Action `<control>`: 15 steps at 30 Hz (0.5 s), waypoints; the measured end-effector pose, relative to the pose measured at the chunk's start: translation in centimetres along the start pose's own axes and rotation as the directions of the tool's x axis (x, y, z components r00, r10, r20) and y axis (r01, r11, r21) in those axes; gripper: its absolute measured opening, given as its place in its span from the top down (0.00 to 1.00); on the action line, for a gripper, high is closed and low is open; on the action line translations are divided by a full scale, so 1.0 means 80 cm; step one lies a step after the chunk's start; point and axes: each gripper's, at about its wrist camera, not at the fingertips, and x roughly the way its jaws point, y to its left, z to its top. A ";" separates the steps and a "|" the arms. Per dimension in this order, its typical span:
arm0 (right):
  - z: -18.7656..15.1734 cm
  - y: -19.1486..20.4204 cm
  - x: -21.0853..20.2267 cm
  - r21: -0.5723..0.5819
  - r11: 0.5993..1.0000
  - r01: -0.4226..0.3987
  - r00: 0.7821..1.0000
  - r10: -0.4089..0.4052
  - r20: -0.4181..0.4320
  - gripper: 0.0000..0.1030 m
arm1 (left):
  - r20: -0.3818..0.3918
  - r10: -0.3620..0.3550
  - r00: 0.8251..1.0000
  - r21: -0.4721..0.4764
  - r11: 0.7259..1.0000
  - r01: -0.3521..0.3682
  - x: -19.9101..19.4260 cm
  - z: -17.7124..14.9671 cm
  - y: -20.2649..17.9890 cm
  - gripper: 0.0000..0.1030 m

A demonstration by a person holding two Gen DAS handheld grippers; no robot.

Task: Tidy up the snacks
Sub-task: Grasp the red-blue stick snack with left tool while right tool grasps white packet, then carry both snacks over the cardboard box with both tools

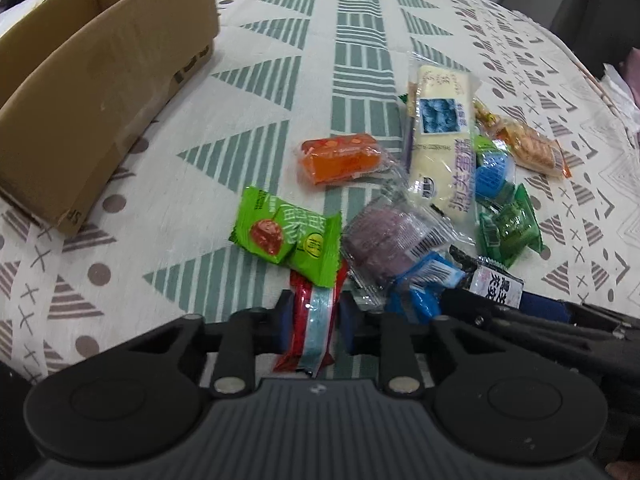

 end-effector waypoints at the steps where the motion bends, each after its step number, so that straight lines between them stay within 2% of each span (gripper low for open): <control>1: 0.000 0.004 0.001 -0.016 1.000 0.010 1.000 -0.010 0.003 0.34 | -0.002 -0.006 1.000 0.001 1.000 0.006 -0.001 0.000 0.000 0.81; 4: -0.001 0.005 0.000 -0.040 0.999 0.022 1.000 -0.022 0.009 0.51 | -0.007 -0.010 1.000 0.001 1.000 0.010 -0.005 0.000 0.002 0.81; 9: -0.002 -0.001 -0.013 -0.021 1.000 0.018 0.999 -0.017 0.037 0.54 | 0.015 -0.023 1.000 0.009 1.000 0.023 -0.025 -0.006 0.002 0.81; 15: -0.003 0.005 -0.040 -0.020 1.000 0.006 0.993 -0.003 0.119 0.55 | 0.061 -0.034 0.998 0.026 0.999 0.032 -0.056 -0.010 0.005 0.81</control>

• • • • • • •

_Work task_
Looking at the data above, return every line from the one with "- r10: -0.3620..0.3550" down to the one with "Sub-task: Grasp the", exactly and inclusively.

_Response to the task_
  - r10: -0.3620..0.3550
  - r00: 0.8251..1.0000
  - r21: -0.4721..0.4764
  - r11: 0.7259..1.0000
  - r01: -0.3521..0.3682
  - x: -19.9101..19.4260 cm
  - z: -17.7124..14.9671 cm
  - y: -20.2649..17.9890 cm
  - gripper: 0.0000..0.1030 m

A demonstration by a person holding two Gen DAS handheld grippers; no robot.

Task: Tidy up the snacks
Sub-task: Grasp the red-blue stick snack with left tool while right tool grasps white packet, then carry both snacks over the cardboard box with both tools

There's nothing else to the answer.